An ambitious undertaking, T-TIP is intended to increase competitiveness, promote growth, and create legions of high-paying jobs in both the EU and the US—500,000, according to some estimates. Providing greater transparency is also part of the package, as is maintaining high standards of health, safety, and environmental protection.
Currently, excessive regulation and tariffs make US-produced goods and services more costly to would-be EU purchasers. In agriculture alone, $10 billion worth of goods were shipped to the EU last year, reflecting about 20% of total US farmers’ foreign-derived income. That figure would be higher in the absence of tariffs and quotas. Reducing these barriers, or eliminating them altogether, will level the playing field, improving market access for the US, EU and their global trading partners.
Regulation is also expensive for EU businesses in terms of manpower and time that directly affect a company’s bottom line. It is particularly onerous for small- and medium-sized enterprises (SMEs), whose human and financial resources are limited. SMEs in the EU represent more than two-thirds of private sector jobs, and as the European economy stagnates, the US presents an important channel for developing business. Easing trade restrictions would give a badly needed boost to the bloc’s sluggish economy. “In the past, excessive regulation and other barriers have made it much too expensive,” notes Eugene N. Ferraro, WeiserMazars LLP’s International Tax Partner. “We had a client in Italy who wanted to operate in the US, but found the prospect of doing business here too complicated. T-TIP can change that. EU countries already have tax treaties with America, and in certain instances it may be possible for them do business here without creating a taxable presence,” he explains.
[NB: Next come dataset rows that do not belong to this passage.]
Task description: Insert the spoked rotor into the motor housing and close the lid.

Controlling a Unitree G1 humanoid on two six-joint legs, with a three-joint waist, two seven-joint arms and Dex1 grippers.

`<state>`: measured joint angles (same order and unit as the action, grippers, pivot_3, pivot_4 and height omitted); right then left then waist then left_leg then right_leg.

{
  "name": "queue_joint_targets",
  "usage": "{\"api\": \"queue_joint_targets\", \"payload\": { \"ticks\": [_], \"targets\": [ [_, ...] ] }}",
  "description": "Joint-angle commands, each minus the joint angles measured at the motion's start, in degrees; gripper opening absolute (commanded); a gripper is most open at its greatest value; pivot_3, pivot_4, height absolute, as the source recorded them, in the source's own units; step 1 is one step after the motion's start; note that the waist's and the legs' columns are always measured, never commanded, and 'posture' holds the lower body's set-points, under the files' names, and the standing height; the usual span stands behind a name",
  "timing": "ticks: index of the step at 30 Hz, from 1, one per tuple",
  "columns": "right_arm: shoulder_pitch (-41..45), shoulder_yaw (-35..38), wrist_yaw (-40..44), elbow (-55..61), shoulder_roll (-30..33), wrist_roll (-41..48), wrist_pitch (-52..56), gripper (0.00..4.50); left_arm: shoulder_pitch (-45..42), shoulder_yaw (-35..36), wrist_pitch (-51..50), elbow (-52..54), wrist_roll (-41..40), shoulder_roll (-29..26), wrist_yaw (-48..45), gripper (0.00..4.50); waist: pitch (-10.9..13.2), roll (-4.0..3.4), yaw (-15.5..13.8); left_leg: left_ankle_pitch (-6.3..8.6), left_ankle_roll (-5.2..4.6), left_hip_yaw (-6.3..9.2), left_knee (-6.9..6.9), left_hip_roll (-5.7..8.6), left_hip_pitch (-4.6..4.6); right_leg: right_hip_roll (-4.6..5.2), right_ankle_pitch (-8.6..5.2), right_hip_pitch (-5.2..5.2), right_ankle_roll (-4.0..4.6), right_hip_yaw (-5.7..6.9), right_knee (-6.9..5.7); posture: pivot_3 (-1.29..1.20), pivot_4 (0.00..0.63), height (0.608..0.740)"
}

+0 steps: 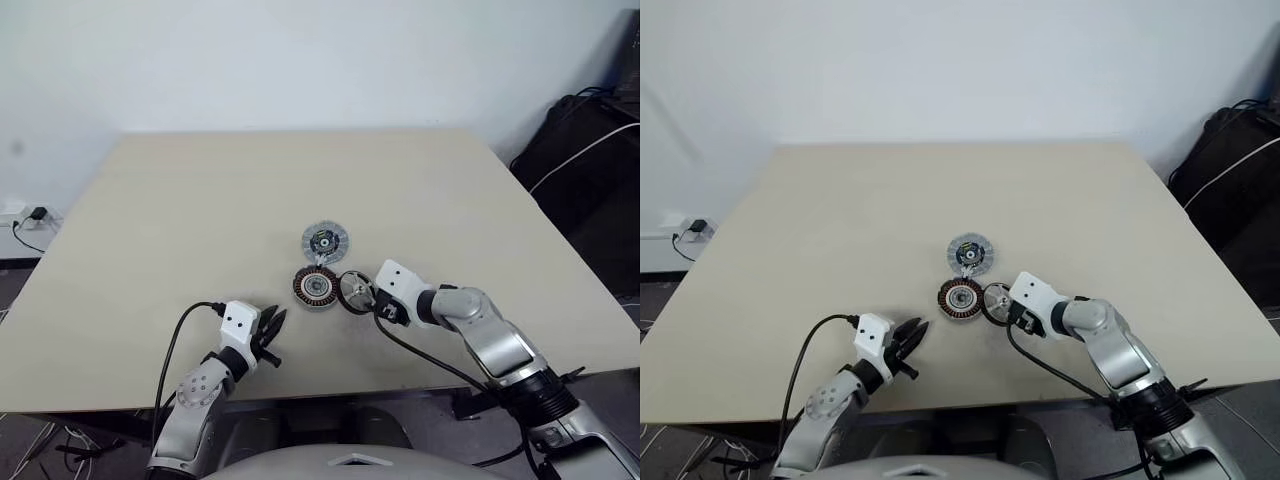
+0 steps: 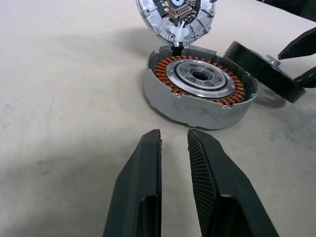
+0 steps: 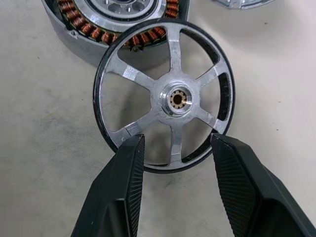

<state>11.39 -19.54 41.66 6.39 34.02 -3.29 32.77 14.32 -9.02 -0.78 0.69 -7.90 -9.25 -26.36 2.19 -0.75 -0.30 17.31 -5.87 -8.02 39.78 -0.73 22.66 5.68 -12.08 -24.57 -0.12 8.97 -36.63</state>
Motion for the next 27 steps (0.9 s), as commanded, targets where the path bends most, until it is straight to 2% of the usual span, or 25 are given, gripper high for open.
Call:
{"api": "queue_joint_targets", "payload": {
  "ticks": [1, 4, 5, 7, 12, 19, 27],
  "targets": [
    [2.00, 0.52, 0.65, -0.85, 0.27, -0.38, -1.49, 2.26, -0.62, 0.44, 1.06, 2.09, -0.69, 0.02, -0.10, 0.91, 0.00, 0.00, 0.00, 0.00, 0.01, 0.00, 0.00, 0.00, 0.00, 0.00, 0.00, 0.00, 0.00, 0.00, 0.00, 0.00, 0.000, 0.740],
    [2.35, 0.47, 1.10, -1.69, 0.26, -0.51, -1.77, 2.26, -0.64, 0.50, 1.12, 2.04, -0.68, -0.03, -0.07, 0.91, 0.00, -0.01, -0.03, -0.01, 0.01, 0.00, 0.00, 0.00, 0.00, 0.00, 0.00, 0.00, 0.00, 0.01, -0.01, 0.00, 0.000, 0.740],
    [2.58, 0.47, 1.40, -2.02, 0.17, -0.39, -1.73, 2.08, -0.61, 0.51, 1.12, 2.07, -0.65, -0.02, -0.03, 0.91, 0.00, 0.00, -0.04, -0.01, 0.02, 0.00, 0.00, 0.00, 0.00, 0.00, 0.00, 0.00, 0.00, 0.01, -0.01, 0.00, 0.000, 0.740],
    [2.89, 0.50, 1.75, -2.51, 0.01, -0.26, -1.69, 1.66, -0.54, 0.54, 1.12, 2.12, -0.60, 0.01, 0.03, 0.91, 0.00, 0.00, -0.05, -0.02, 0.03, 0.00, 0.00, 0.00, 0.00, 0.00, 0.00, 0.00, 0.00, 0.00, -0.01, 0.00, 0.000, 0.740],
    [3.14, 0.66, 2.27, -3.15, -0.32, -0.20, -1.74, 0.05, -0.40, 0.63, 1.21, 2.03, -0.55, 0.14, 0.07, 0.91, 0.00, -0.01, -0.05, -0.02, 0.03, 0.00, 0.01, 0.00, 0.00, 0.00, 0.00, 0.01, 0.00, 0.00, -0.01, 0.00, 0.000, 0.740],
    [3.33, 1.89, 1.75, 0.08, 0.68, -0.64, -1.37, 0.05, -0.44, 0.56, 1.15, 1.93, -0.58, 0.24, 0.01, 0.91, 0.00, -0.01, -0.09, -0.07, 0.12, 0.00, 0.01, 0.00, 0.00, 0.00, 0.01, 0.00, 0.00, 0.00, -0.02, 0.00, 0.000, 0.740],
    [5.46, -0.90, 1.28, 6.65, 2.94, -5.77, -3.02, 0.05, -0.66, 0.45, 1.09, 1.96, -0.51, 0.30, 0.00, 0.91, 0.00, -0.01, -0.38, -0.03, 0.04, 0.00, 0.02, -0.01, 0.00, 0.00, 0.00, -0.01, 0.01, 0.01, -0.03, 0.00, 0.000, 0.740]
  ]
}}
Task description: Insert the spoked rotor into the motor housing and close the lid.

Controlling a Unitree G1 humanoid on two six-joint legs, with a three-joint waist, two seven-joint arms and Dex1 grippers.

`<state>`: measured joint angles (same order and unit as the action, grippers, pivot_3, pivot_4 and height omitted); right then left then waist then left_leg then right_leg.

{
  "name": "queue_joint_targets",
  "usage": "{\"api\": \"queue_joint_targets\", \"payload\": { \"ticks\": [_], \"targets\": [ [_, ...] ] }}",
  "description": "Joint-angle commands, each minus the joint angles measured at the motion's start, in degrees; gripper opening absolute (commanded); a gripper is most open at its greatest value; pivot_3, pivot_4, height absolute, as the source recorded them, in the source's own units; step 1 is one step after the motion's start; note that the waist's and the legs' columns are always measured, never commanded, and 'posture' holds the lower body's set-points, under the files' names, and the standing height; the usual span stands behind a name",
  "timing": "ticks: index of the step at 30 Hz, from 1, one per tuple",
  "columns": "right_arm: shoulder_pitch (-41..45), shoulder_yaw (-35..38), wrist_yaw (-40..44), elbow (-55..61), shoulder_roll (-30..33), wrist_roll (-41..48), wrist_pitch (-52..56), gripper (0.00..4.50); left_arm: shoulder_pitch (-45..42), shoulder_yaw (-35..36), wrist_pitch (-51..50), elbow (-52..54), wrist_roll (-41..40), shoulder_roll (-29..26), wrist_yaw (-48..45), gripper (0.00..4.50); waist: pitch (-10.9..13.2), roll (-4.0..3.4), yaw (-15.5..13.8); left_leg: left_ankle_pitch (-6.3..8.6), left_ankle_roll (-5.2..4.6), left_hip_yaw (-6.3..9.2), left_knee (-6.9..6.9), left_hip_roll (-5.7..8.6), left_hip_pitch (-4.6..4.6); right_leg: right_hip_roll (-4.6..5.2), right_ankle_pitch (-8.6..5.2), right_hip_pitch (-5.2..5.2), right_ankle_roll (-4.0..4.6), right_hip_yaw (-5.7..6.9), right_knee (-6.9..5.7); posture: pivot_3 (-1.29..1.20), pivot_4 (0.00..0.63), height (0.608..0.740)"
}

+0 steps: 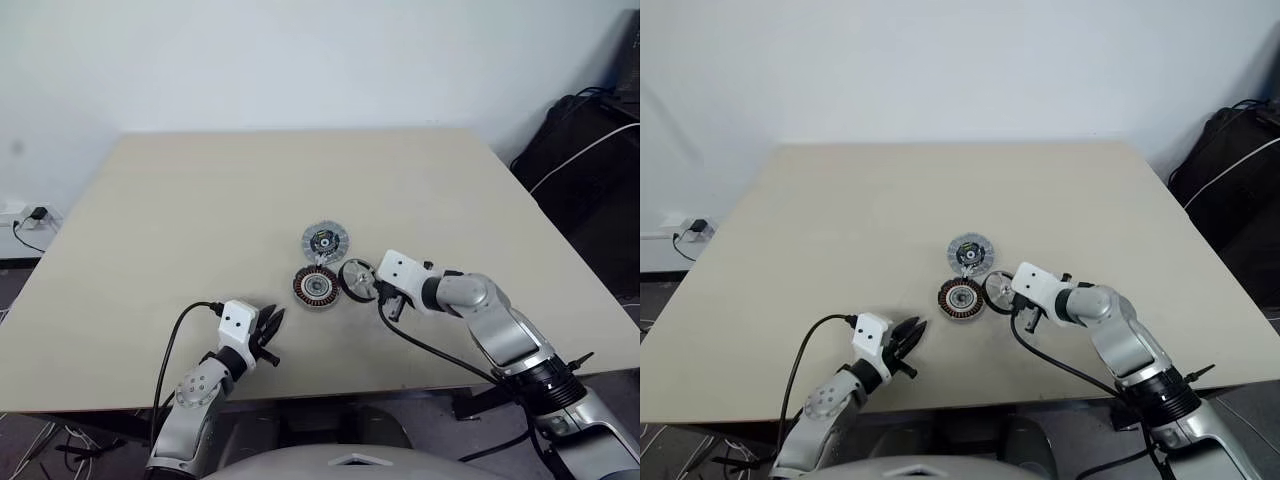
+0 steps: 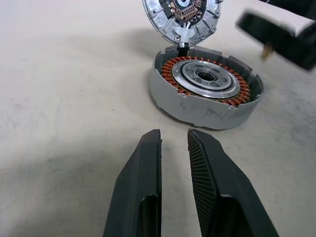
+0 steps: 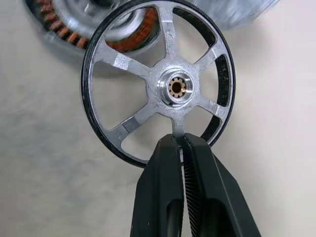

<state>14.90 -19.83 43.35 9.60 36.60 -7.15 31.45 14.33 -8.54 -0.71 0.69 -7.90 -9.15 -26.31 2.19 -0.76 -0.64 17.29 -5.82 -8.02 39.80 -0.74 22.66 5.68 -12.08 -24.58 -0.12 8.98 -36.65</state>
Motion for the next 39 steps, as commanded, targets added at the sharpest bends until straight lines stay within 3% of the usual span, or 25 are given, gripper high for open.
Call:
{"api": "queue_joint_targets", "payload": {
  "ticks": [1, 12, 39],
  "targets": [
    [2.17, -1.28, -0.19, 3.96, 0.29, -2.53, -1.94, 0.05, -0.71, -0.06, 0.87, 2.12, -0.51, 0.24, 0.00, 0.91, 0.00, 0.00, -0.09, 0.00, 0.01, 0.00, 0.00, 0.00, 0.00, 0.00, 0.00, 0.00, 0.00, 0.01, -0.01, 0.00, 0.000, 0.740],
    [6.56, -10.08, 1.02, 0.49, -3.20, -9.15, -6.59, 0.05, -1.04, 0.06, 1.35, 1.39, -0.53, 0.32, -0.06, 0.91, 0.00, 0.01, -0.11, -0.07, 0.11, -0.01, 0.03, 0.01, 0.01, 0.00, 0.00, 0.01, 0.00, 0.01, -0.01, 0.00, 0.000, 0.740],
    [11.38, -10.72, 2.76, -11.03, -8.57, -12.70, -11.92, 0.05, -0.54, 0.07, 0.99, 3.02, -0.73, 0.67, 0.90, 0.91, 0.00, 0.01, -0.07, -0.10, 0.16, -0.02, 0.08, 0.01, 0.01, -0.01, 0.01, 0.02, 0.00, 0.01, -0.09, 0.00, 0.000, 0.740]
  ]
}}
Other impediments T-TIP will resolve are non-tariff barriers between the trading partners. These include import quotas, special licenses, unreasonable standards for quality, unwarranted sanitary restrictions, bureaucratic delays at customs, and rules of origin. All mean higher costs for global companies.
The EU also will enjoy significant per capita income benefits once T-TIP passes, with those countries that now have the most trade with the US seeing the highest gains according to a study by the Bertelsmann Foundation. 
The EU’s overall GDP will also grow once T-TIP passes—by as much as €127 billion, by 2027, according to some estimates. Translated into household disposable income, an EU family of four could see benefits of up to €545 per year. Wages are expected to rise by roughly 0.5% for both skilled and unskilled workers. 
T-TIP also creates more uniform standards through greater transparency and compatibility, and consistent rules and guiding principles which are intended to engender greater co-operation on issues of global concern, particularly in terms of the environment. These benefits will accrue to the US and EU alike.
Change always spawns naysayers, and the chorus is loudest across the pond. Secret negotiations raise concerns that large companies will seek to dominate smaller ones, creating economic disruption as they have sometimes done in the pasts.
Europe also fears that a uniform trade and regulatory environment will permit suing the state, through the mechanism of investor-to-state dispute settlement (ISDS), something not permitted now. (In fact, France, the UK, and Germany have all stated they will not sign the treaty if that provision is included) . Other protestors wonder whether a trade free-for-all will create environmental havoc. And some are apprehensive that employing looser US laws as the norm for the EU will mean less protection for EU consumers.
On the other hand, history provides many examples of countries being forced to open their markets, prefaced by initial reluctance and a natural fear of change and competition only to rapidly become more prosperous. Ultimately, removing trade barriers is better for all countries, not just the US and EU. Global trading partners should see an increase in GDP of nearly €100 billion, with benefits accruing to all parties.
Once T-TIP is passed, EU companies will need help in expanding their business in the US. A first step will be retaining experts in accounting, acquisition support, transfer pricing, reporting, and outsourcing. These professionals must be skilled in both local regulations and international concerns in order to best serve their clients. It is important for companies to get such advisors lined up in advance so that they are ready to hit the ground running.